もし彼と真剣に向き合おうとしても、今の千夏は佐川課長の側で彼と一緒に仕事をして、なによりも彼の役に立ちたい。それがいま女として一番やりたいこと。だから彼とは向き合えない。不倫を毛嫌いしてきた自分の正義感を絶対的自信にして、単なる噂でしかないのにそれを逆手に取って彼の妻を傷つけたこともあるのに……。まさかその傷つけた女の夫に惚れてしまうだなんて本当に皮肉で滑稽、そして酷く罪深いこと。――だから、黙って押し殺して。自分に出来ることでこの気持ちを昇華していくしかない。そんな恋仕方しか出来なくても苦しくても、それをしていきたい。それにこんな素直な彼を巻き込みたくない。自分の寂しさを埋めるために、その時だけの相手として都合良く扱いたくない。彼がいい人だってわかっているからこそ。

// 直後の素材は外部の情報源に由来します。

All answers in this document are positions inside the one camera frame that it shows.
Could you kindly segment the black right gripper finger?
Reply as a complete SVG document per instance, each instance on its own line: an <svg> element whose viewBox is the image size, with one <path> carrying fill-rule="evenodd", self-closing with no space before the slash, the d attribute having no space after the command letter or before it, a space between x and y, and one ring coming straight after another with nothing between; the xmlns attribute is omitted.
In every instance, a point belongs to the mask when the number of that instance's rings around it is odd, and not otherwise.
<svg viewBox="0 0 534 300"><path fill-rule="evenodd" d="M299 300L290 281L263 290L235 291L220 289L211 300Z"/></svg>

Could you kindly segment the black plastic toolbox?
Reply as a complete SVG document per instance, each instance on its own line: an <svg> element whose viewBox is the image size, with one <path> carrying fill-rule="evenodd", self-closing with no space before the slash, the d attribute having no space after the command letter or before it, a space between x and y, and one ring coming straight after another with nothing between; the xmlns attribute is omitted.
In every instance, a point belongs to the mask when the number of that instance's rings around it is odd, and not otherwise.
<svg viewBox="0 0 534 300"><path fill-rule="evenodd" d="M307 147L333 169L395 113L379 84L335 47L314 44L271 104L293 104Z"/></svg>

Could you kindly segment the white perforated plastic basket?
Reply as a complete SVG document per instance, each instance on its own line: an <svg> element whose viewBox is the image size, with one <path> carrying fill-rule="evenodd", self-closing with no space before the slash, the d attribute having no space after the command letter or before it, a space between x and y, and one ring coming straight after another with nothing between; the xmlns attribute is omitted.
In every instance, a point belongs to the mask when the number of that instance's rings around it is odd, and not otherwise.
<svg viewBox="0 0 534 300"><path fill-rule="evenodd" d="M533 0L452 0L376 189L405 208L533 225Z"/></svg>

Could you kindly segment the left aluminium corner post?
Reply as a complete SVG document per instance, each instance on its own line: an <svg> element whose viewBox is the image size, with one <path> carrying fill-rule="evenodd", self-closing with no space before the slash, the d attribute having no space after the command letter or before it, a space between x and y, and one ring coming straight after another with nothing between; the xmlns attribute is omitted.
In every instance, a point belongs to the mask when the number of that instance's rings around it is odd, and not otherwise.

そんな千夏だけの密かな思い。それをひた隠しにして、彼にはそられしい理由で諦めてもらおう――と、思ったのに。
「……主任。本当に課長のことがお好きなんですね」
嘘。千夏は熊青年を見上げる。いつも笑っている彼のつぶらな目が、真剣にどこか厳しく千夏を見据えている。
「な、なにいっているのよ」
どうして。恋沙汰にはいちばん疎そうな青年に見抜かれていた? 誰にも知られないよう努めてきたはずの千夏には見抜かれただけでもパニックなのに。思わぬ男に指摘されたことも、すごいショック。もう顔に出てしまった!
「俺、構いませんよ。今の主任の気持ちのままでいいから。一度だけでいいから、俺に付きあってくれませんか」
一度、ゆっくり俺と話してください。
いつもニコニコしているだけの彼の険しい横顔。彼がそのまま胸ポケットからボールペンを取り出し、千夏のデスクにあるメモ用紙に何か記した。
日時と、電鉄の駅名が記されている。
「ここで待っています。来ても来なくても」
それだけ言うと、彼が背を向けてしまう。
「い、行かないから。待っていなくて良いから」
早い内に断っておけば、彼だって無駄な労力を使わなくて済む。
だけど、次に千夏が見た彼は、やっぱりいつものにっこり笑顔に戻っていた。
「主任。野球はですね。9回裏2アウトからが勝負って言われているんですよ」
だから、待っている。俺、諦めません!! 好きな男がいても来てください!
そんな顔でニコニコしている年下の元球児。もう千夏には全てが予想外で、何故か身体がかあっとしていた。だってだって私の大人の女としての余裕って、全然どこにもなくなっている。全然大人の女じゃない。素直な彼に気圧されているのは年上の私?
「ただいまー。お待たせー」
なに食わぬ顔で、佐川課長が帰ってきた。
千夏は急いで荷物をまとめ、今の顔を課長に見られないよう、逃げるようにコンサル室を飛び出していた。
バカ! 野球と恋を一緒にしないでよ!
なにが9回裏2アウト、よ!! まるで頑張れば、そこから奇跡が起こせるみたいな言い方。そんな上手い話があるわけない!
ぜったいにぜったいにぜったいに。あんなに素直な彼と、こんな私が上手く行くはずない!